(WHAT IS EXPECTED) Copy out every line of the data where the word "numbers" is found.

(SOURCE DATA)

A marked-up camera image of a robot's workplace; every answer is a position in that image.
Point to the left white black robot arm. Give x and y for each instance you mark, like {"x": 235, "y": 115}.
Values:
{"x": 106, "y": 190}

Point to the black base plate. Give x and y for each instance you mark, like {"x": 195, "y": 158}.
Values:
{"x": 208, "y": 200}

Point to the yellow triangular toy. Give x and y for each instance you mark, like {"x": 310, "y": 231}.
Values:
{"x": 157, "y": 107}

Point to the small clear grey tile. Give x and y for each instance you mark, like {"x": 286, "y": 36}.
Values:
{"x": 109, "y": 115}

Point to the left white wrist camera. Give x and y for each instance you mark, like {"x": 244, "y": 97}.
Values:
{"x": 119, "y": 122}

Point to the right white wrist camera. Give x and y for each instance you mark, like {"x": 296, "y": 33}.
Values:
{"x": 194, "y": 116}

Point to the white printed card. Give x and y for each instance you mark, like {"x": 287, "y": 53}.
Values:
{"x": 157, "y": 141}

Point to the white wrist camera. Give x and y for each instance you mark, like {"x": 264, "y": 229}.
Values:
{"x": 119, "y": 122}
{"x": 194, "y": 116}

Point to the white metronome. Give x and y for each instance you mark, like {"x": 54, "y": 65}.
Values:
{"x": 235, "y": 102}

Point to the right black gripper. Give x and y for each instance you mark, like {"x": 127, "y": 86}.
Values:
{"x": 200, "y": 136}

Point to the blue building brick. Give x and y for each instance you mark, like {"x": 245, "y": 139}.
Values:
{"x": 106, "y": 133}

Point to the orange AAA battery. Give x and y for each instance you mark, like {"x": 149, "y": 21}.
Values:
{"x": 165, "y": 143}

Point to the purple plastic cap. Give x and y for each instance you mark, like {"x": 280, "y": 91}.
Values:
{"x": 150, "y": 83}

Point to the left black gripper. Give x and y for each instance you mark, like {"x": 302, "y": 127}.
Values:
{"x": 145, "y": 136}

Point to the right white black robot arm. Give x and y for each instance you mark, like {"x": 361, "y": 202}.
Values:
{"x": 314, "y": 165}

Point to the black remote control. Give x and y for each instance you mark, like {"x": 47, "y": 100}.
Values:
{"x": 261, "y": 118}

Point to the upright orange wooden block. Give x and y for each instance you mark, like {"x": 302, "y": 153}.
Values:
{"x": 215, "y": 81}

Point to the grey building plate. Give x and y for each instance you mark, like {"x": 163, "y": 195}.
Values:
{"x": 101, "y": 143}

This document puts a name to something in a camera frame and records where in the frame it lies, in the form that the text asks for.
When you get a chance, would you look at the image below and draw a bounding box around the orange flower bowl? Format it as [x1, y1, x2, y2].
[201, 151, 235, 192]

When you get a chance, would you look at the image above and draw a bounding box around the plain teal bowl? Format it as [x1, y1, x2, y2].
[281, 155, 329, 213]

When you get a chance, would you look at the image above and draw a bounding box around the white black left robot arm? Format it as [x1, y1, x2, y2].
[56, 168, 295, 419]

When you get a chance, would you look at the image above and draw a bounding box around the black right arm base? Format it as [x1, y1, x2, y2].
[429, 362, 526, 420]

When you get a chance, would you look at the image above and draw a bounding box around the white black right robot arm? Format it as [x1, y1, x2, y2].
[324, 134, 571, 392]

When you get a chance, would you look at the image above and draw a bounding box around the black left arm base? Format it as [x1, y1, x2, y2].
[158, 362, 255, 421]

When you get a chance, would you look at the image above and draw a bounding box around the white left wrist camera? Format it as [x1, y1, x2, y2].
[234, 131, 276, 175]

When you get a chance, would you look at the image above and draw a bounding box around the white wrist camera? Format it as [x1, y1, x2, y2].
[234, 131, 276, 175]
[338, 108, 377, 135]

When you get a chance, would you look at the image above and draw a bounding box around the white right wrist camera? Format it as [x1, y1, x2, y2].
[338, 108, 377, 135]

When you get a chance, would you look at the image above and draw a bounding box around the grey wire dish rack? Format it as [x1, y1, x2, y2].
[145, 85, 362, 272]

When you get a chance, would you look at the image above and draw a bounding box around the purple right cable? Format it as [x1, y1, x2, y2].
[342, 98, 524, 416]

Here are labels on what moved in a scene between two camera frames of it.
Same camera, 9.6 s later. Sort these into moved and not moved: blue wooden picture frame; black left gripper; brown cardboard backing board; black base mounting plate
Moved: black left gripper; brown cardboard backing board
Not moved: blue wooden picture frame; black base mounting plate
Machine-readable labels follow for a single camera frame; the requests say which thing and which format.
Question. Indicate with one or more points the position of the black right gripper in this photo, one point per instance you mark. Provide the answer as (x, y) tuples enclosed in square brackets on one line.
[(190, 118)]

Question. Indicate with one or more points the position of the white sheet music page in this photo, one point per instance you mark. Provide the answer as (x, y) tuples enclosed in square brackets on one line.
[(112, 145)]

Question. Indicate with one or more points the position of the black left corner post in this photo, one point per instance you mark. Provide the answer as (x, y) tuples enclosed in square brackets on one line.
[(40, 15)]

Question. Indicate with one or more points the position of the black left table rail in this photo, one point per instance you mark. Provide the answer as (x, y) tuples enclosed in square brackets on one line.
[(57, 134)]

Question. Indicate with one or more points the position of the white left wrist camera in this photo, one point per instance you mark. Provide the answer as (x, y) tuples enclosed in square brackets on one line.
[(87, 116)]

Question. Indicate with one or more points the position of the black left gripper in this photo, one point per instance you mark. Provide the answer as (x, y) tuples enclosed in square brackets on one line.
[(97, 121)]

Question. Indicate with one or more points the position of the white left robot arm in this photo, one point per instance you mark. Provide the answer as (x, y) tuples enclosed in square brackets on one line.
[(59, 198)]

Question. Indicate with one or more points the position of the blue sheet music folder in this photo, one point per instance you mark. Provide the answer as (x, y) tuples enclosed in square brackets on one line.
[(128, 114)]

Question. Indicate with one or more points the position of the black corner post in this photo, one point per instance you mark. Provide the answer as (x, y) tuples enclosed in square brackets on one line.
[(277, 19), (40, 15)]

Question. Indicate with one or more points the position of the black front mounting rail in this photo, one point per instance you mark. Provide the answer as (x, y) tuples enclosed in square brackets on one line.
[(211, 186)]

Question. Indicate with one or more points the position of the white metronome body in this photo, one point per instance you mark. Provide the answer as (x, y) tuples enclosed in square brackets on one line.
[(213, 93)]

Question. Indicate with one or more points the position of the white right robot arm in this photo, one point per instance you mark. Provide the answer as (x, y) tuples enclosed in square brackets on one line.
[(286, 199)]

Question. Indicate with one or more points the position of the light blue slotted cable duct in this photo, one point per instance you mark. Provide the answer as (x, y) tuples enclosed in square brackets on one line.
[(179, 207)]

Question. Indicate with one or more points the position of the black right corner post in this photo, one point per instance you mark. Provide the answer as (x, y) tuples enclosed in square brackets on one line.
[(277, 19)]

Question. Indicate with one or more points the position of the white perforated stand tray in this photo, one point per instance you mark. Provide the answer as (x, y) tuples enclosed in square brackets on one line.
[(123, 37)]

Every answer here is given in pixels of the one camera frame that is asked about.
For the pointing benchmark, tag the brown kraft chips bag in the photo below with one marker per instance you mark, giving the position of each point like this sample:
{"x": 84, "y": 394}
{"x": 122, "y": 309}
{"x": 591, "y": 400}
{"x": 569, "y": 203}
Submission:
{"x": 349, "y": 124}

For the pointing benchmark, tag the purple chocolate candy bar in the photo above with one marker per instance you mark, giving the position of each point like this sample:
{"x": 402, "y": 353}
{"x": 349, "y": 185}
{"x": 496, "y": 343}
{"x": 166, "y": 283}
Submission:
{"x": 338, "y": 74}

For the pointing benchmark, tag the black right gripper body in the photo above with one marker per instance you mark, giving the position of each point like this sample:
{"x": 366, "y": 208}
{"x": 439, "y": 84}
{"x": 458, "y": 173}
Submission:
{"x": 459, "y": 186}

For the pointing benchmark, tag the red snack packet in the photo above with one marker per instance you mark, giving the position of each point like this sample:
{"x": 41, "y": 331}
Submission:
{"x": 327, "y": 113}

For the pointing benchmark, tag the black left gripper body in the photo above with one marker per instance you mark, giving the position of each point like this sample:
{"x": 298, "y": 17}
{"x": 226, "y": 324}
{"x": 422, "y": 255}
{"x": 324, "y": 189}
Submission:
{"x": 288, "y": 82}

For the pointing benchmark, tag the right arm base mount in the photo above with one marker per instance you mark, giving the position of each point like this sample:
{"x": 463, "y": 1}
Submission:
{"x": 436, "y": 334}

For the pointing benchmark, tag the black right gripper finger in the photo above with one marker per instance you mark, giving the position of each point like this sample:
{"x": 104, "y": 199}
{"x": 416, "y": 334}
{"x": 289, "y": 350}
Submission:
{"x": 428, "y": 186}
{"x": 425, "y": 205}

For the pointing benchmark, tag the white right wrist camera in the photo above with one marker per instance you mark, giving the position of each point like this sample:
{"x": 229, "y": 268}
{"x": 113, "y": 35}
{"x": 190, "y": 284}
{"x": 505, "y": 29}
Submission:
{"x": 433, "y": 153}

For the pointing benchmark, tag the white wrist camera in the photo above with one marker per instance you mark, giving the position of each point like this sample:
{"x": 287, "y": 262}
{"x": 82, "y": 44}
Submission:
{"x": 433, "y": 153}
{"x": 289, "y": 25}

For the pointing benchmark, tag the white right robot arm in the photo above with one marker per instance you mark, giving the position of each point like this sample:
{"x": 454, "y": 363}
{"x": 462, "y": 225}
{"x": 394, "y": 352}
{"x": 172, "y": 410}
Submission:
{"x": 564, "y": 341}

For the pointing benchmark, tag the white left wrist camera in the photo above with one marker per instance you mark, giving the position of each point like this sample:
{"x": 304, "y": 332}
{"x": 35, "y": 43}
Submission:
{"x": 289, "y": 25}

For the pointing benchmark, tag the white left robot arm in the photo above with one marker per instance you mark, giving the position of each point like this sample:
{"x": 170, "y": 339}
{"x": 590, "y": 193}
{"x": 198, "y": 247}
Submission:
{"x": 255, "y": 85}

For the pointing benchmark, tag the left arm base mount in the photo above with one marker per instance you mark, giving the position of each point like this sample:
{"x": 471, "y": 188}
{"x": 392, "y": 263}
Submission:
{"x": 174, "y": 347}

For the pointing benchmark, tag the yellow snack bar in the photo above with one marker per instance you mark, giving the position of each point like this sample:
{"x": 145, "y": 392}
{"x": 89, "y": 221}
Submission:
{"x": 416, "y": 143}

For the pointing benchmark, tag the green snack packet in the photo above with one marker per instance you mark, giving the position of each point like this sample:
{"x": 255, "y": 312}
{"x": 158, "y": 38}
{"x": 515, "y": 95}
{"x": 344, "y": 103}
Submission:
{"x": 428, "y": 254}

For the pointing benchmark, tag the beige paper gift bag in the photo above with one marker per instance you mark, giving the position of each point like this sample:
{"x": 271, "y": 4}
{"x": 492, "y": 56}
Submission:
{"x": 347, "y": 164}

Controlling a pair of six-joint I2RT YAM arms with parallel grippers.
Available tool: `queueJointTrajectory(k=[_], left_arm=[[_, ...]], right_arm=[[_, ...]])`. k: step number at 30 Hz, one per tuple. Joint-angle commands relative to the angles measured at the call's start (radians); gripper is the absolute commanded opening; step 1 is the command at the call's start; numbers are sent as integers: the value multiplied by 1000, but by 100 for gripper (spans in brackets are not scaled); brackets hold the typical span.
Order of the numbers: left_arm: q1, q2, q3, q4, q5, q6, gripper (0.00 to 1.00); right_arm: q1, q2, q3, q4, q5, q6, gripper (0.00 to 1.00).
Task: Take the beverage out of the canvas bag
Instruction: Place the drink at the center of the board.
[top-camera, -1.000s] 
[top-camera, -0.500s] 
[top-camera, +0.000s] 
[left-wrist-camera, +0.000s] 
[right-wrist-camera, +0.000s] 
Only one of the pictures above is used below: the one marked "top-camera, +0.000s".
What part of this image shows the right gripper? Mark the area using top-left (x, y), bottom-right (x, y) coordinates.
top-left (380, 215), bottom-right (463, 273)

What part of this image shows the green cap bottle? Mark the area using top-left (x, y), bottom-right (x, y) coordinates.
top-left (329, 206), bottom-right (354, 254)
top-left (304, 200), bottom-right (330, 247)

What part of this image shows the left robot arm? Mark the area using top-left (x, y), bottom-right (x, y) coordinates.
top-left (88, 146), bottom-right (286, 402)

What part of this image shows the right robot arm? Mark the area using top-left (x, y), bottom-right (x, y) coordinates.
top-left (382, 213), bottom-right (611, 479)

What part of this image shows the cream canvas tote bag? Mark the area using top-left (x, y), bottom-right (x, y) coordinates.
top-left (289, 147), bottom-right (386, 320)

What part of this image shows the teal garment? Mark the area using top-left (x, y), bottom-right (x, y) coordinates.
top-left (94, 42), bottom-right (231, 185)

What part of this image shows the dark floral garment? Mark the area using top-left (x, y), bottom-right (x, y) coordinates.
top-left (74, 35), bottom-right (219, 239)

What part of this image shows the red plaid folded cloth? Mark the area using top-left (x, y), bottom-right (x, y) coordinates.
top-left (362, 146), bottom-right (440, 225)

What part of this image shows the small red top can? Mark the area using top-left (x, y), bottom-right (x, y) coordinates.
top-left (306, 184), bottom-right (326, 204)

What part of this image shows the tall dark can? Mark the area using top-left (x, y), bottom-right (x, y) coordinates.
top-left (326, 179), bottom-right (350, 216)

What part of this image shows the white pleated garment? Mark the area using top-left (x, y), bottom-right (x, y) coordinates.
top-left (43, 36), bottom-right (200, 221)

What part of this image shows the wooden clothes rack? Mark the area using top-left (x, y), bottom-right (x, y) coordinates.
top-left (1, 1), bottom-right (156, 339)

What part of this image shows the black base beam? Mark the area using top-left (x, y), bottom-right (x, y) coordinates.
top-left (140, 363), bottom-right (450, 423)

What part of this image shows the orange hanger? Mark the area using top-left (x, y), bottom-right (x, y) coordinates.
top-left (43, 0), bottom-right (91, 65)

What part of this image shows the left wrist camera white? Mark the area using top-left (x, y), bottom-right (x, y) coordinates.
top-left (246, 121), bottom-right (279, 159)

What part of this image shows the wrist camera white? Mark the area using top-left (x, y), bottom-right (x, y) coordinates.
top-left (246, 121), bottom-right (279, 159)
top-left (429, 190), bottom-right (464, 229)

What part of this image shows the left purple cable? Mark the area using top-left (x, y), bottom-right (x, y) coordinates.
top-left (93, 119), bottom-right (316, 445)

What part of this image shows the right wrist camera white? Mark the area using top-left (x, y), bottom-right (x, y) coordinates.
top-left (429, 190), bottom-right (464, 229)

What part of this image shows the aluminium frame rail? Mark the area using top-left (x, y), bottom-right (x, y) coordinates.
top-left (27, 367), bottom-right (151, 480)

(ANSWER)
Available tool: `queueJointTrajectory(k=[_], left_arm=[[_, ...]], right_arm=[[_, ...]])`. k: step number at 30 Hz, one per tuple. Joint-angle commands relative to the angles measured at the call's start (radians); gripper is the absolute commanded opening; step 1 is the command at the call's start; numbers are sent as integers: the value multiplied by 1000, but by 100 for gripper (spans in brackets are not scaled); brackets hold the typical span.
Order of the numbers: left_arm: q1, q2, q3, q4, q5, q6, gripper (0.00 to 1.00); right_arm: q1, q2, q3, q4, q5, q6, gripper (0.00 to 1.00).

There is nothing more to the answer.